» **What the task asks**
Return each line of the records holding the string "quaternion".

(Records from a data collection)
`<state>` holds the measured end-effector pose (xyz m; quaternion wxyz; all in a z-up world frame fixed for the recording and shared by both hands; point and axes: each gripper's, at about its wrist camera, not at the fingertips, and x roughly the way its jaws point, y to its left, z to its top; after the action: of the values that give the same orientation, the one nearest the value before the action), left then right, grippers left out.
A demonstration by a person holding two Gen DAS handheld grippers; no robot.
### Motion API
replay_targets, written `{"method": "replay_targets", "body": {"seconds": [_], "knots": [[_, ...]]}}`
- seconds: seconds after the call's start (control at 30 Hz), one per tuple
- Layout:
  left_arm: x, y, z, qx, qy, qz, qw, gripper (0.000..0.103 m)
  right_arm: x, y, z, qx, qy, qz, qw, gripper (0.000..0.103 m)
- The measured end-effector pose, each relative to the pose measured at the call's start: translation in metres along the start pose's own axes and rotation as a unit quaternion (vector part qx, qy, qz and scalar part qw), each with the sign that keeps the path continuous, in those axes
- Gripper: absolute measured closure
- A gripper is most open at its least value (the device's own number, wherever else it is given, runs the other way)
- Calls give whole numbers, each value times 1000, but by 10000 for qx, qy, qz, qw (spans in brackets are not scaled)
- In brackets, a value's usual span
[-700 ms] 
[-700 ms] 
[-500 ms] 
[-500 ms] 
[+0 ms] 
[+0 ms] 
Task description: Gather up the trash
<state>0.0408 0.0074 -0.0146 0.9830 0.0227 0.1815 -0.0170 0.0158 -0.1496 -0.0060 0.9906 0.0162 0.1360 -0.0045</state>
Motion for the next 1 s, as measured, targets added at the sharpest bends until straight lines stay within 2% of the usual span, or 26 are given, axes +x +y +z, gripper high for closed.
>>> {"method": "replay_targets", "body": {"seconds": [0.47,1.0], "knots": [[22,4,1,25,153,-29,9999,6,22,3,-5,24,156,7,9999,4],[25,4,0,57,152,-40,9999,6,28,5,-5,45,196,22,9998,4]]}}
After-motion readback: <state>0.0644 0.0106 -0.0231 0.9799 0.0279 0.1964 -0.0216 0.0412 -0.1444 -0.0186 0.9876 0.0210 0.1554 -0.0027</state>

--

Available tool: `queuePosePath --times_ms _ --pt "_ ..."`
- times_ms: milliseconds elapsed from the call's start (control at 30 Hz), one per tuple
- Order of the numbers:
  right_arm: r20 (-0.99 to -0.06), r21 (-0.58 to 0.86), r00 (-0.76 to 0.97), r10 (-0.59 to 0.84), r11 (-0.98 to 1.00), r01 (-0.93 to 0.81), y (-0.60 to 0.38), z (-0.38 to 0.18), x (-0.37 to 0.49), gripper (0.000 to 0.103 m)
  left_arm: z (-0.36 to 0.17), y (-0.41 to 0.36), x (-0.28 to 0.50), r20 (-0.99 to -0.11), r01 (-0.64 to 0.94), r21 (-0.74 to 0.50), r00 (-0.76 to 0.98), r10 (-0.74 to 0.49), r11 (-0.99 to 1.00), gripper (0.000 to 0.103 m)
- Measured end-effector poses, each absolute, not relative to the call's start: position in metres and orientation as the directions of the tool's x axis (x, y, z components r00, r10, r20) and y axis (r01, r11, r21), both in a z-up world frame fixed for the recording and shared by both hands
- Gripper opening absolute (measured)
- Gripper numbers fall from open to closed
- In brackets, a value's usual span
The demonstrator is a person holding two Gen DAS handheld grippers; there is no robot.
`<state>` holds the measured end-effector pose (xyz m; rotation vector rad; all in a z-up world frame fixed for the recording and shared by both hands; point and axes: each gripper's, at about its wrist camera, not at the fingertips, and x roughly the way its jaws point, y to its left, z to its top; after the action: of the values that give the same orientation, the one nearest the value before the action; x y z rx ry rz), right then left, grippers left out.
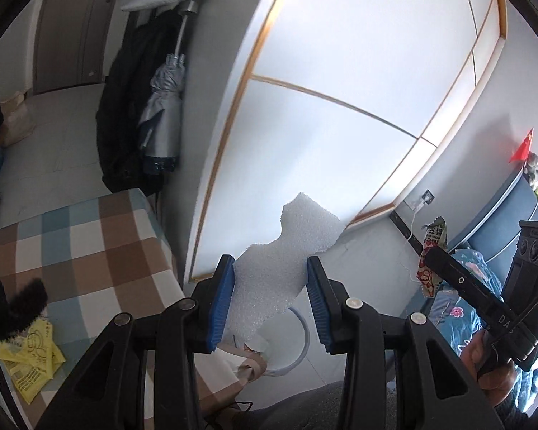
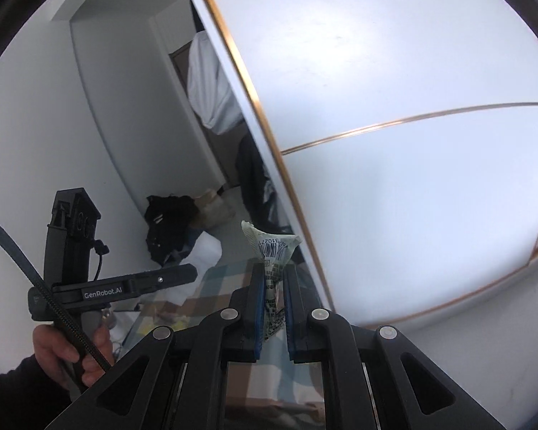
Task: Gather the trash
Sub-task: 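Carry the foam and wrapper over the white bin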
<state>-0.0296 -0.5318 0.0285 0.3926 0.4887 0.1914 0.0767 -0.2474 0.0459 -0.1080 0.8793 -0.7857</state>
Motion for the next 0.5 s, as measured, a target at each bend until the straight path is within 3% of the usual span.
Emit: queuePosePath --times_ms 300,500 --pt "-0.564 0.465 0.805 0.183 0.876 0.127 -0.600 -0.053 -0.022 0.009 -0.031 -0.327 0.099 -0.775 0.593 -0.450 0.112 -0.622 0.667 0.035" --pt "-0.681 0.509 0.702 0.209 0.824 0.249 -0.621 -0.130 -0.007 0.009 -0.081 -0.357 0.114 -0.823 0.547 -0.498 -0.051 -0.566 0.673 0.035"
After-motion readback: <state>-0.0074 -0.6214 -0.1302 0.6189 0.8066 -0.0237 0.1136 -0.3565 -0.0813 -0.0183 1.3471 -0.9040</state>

» **Finished exercise**
`<state>` holds the measured end-effector pose (xyz m; quaternion wxyz; all in a z-up world frame fixed for the recording and shared by both hands; point and axes: each gripper's, at about its wrist camera, not at the fingertips, and x roughly the way its jaws point, y to its left, z to its top; after the action: of the values that give the same orientation, the one nearest the value before the action), left then right, grippers left out.
- The measured end-effector pose, each relative to the pose measured at the call's start: translation in metres along the start pose's own axes and rotation as a unit quaternion (vector part qx, qy, qz and scalar part qw), each with the sign that keeps the path continuous, in those axes

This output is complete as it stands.